Sales commissions serve as an incentive for sales professionals, motivating them to achieve higher sales targets.
When an employer fails to honor their commitment to pay these commissions, it can lead to disputes and financial hardships for employees. Understanding the legal framework and the recourse available to employees is important.
The importance of contractual agreements
Colorado law stipulates that employers must pay sales commissions as agreed upon in the employment contract or company policies. The employer cannot unilaterally change the terms of the commission agreement without the employee’s consent. If the employer violates these terms, the employee has legal options to seek compensation.
Documenting the commission agreement
First, it is important for the employee to document the terms of their commission agreement. This includes written contracts, emails or any communication that establishes the agreed-upon commission structure.
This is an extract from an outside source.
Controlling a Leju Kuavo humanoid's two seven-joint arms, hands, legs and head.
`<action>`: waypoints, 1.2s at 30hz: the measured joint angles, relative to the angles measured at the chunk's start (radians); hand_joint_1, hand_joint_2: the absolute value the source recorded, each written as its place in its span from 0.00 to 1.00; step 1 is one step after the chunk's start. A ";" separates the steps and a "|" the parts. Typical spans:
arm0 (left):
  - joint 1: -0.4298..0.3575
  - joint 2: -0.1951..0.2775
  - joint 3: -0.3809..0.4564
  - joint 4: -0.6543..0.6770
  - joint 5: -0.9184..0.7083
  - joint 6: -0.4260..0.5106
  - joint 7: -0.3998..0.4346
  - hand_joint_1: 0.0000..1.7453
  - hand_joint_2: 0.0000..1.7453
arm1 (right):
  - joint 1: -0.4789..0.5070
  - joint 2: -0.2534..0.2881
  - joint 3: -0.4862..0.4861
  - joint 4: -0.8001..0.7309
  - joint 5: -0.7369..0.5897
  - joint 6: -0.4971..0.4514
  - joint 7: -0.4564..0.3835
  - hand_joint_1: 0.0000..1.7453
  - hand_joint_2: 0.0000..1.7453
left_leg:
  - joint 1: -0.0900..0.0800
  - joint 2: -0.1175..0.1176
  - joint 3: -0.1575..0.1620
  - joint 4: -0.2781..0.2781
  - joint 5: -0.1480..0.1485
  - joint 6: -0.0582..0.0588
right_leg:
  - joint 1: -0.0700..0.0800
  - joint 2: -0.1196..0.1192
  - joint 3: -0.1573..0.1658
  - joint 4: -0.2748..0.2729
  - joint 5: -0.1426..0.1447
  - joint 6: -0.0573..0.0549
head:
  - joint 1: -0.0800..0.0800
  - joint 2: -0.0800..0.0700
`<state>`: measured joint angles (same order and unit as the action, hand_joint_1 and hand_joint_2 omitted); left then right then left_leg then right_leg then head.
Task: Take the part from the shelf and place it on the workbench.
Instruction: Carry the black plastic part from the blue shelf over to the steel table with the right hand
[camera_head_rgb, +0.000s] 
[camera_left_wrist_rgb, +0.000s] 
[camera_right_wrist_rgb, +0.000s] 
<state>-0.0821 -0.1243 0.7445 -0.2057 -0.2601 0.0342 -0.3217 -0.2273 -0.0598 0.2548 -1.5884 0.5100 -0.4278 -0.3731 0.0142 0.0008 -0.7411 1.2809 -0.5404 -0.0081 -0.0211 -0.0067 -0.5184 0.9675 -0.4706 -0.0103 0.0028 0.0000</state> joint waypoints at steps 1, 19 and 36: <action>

Such documentation serves as strong evidence in case of a dispute.
Filing a wage claim
If an employer withholds sales commissions in violation of the agreement, the employee can file a wage claim with the Colorado Department of Labor and Employment. The CDLE will investigate the matter. If a substantiated claim, the employer may need to pay the withheld commissions along with any applicable penalties.
Legal action through courts
Employees can consider pursuing legal action through the courts. Furthermore, Colorado law allows employees to seek damages beyond the withheld commissions. This includes interest on unpaid commissions and potential punitive damages if the employer’s actions were willful or in bad faith.
In the U.S. more than 2 million employees rely on commissions as part of their wages. If faced with not receiving your hard-earned commission, you may have a viable case to seek compensation.